Task prompt — Print the lines below exactly as written, with none missing.

START Stored data

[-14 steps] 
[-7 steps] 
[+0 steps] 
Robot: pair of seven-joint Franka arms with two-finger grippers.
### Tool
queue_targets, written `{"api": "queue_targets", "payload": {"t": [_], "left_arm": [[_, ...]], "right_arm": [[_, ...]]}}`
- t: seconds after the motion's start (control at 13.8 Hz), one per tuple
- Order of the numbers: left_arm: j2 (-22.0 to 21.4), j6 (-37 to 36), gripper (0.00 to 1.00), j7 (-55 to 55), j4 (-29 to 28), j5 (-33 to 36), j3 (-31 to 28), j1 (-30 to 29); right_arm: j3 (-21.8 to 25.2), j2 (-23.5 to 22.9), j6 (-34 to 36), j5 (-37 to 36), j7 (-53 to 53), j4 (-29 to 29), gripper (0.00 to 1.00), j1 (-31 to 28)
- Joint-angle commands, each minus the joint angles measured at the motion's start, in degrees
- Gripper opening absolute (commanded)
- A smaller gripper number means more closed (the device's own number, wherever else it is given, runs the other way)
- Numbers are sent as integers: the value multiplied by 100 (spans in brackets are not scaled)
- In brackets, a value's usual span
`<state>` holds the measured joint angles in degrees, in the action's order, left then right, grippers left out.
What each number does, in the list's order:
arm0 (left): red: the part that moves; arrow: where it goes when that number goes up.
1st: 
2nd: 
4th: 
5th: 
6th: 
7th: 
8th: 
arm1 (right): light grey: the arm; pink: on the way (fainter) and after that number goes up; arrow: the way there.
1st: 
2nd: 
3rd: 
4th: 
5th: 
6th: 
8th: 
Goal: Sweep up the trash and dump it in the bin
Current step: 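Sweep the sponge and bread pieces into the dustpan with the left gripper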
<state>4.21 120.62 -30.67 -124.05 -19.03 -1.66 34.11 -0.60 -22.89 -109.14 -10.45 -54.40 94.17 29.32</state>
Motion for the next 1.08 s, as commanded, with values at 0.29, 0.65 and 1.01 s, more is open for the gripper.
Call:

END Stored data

Exercise result —
[-14 steps] 
[-7 steps] 
[+0 steps] 
Robot: pair of seven-joint Franka arms with two-finger grippers.
### Tool
queue_targets, written `{"api": "queue_targets", "payload": {"t": [_], "left_arm": [[_, ...]], "right_arm": [[_, ...]]}}`
- t: seconds after the motion's start (control at 13.8 Hz), one per tuple
- Order of the numbers: left_arm: j2 (-22.0 to 21.4), j6 (-37 to 36), gripper (0.00 to 1.00), j7 (-55 to 55), j4 (-29 to 28), j5 (-33 to 36), j3 (-31 to 28), j1 (-30 to 29); right_arm: j3 (-21.8 to 25.2), j2 (-23.5 to 22.9), j6 (-34 to 36), j5 (-37 to 36), j7 (-53 to 53), j4 (-29 to 29), gripper (0.00 to 1.00), j1 (-31 to 28)
- Joint-angle commands, each minus the joint angles measured at the motion's start, in degrees
- Gripper opening absolute (commanded)
- A smaller gripper number means more closed (the device's own number, wherever else it is given, runs the other way)
- Numbers are sent as integers: the value multiplied by 100 (spans in brackets are not scaled)
- In brackets, a value's usual span
`<state>` holds the measured joint angles in degrees, in the action's order, left then right, grippers left out.
What each number does, in the list's order:
arm0 (left): red: the part that moves; arrow: where it goes when that number goes up.
1st: 
2nd: 
4th: 
5th: 
6th: 
7th: 
8th: 
arm1 (right): light grey: the arm; pink: on the way (fainter) and after that number goes up; arrow: the way there.
1st: 
2nd: 
3rd: 
4th: 
5th: 
6th: 
8th: 
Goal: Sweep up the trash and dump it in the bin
Current step: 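Sweep the sponge and bread pieces into the dustpan with the left gripper
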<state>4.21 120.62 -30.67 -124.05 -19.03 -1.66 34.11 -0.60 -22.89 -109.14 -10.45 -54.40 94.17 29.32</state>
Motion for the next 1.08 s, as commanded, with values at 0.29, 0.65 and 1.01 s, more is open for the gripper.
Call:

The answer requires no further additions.